*** DATA SECTION
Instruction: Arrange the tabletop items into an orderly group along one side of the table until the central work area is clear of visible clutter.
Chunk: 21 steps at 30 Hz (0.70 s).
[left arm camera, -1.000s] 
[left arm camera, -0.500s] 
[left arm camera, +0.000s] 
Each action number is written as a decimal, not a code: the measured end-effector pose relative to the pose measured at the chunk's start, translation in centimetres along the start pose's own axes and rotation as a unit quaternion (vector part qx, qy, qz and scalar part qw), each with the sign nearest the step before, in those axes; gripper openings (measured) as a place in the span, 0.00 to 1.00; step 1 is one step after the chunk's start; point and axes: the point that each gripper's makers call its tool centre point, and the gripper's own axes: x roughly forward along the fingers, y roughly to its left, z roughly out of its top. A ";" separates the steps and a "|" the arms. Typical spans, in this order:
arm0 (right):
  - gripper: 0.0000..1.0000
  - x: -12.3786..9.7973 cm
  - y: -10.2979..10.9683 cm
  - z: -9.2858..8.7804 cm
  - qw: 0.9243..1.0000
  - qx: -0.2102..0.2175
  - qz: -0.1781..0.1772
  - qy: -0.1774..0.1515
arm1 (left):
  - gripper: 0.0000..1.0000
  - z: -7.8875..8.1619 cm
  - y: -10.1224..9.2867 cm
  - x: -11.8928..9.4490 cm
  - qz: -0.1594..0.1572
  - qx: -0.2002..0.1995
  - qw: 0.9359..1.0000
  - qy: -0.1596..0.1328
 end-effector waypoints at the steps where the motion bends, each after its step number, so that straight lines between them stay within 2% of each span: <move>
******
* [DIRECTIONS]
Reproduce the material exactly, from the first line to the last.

* [RESULT OF THE TASK]
Instruction: Arrange the tabletop items into an orderly group along one side of the table until the central work area is clear of visible clutter.
Chunk: 21 steps at 30 Hz (0.70 s).
[left arm camera, -1.000s] 
[left arm camera, -0.500s] 
[left arm camera, +0.000s] 
Each action number is written as a decimal, not a code: the measured end-effector pose relative to the pose measured at the chunk's start, translation in centimetres along the start pose's own axes and rotation as a unit quaternion (vector part qx, qy, qz and scalar part qw), each with the sign nearest the step before, in those axes; gripper openings (measured) as a place in the span, 0.00 to 1.00; step 1 is one step after the chunk's start; point and axes: the point that each gripper's makers call its tool centre point, and the gripper's own axes: x roughly forward along the fingers, y roughly to its left, z roughly out of its top. A ";" separates the steps and a "|" the arms. Typical spans, in this order:
arm0 (right):
  - gripper: 0.0000..1.0000
  - x: -12.3786..9.7973 cm
  - y: -10.2979..10.9683 cm
  - z: -9.2858..8.7804 cm
  - qw: 0.9243..1.0000
  - qx: -0.2102..0.2175
  - qz: -0.1781..0.1772
  - qy: -0.1774..0.1515
arm1 (left):
  - gripper: 0.0000..1.0000
  - z: -7.8875..8.1619 cm
  - y: -10.1224..9.2867 cm
  - x: -11.8928..9.4490 cm
  - qz: -0.1594..0.1572
  - qx: -0.2002..0.1995
  - qw: 0.9359..1.0000
  - qy: -0.1596..0.1328
 end-effector waypoints at the steps where the motion bends, each after its step number, so that straight lines between them stay within 2% of each span: <move>

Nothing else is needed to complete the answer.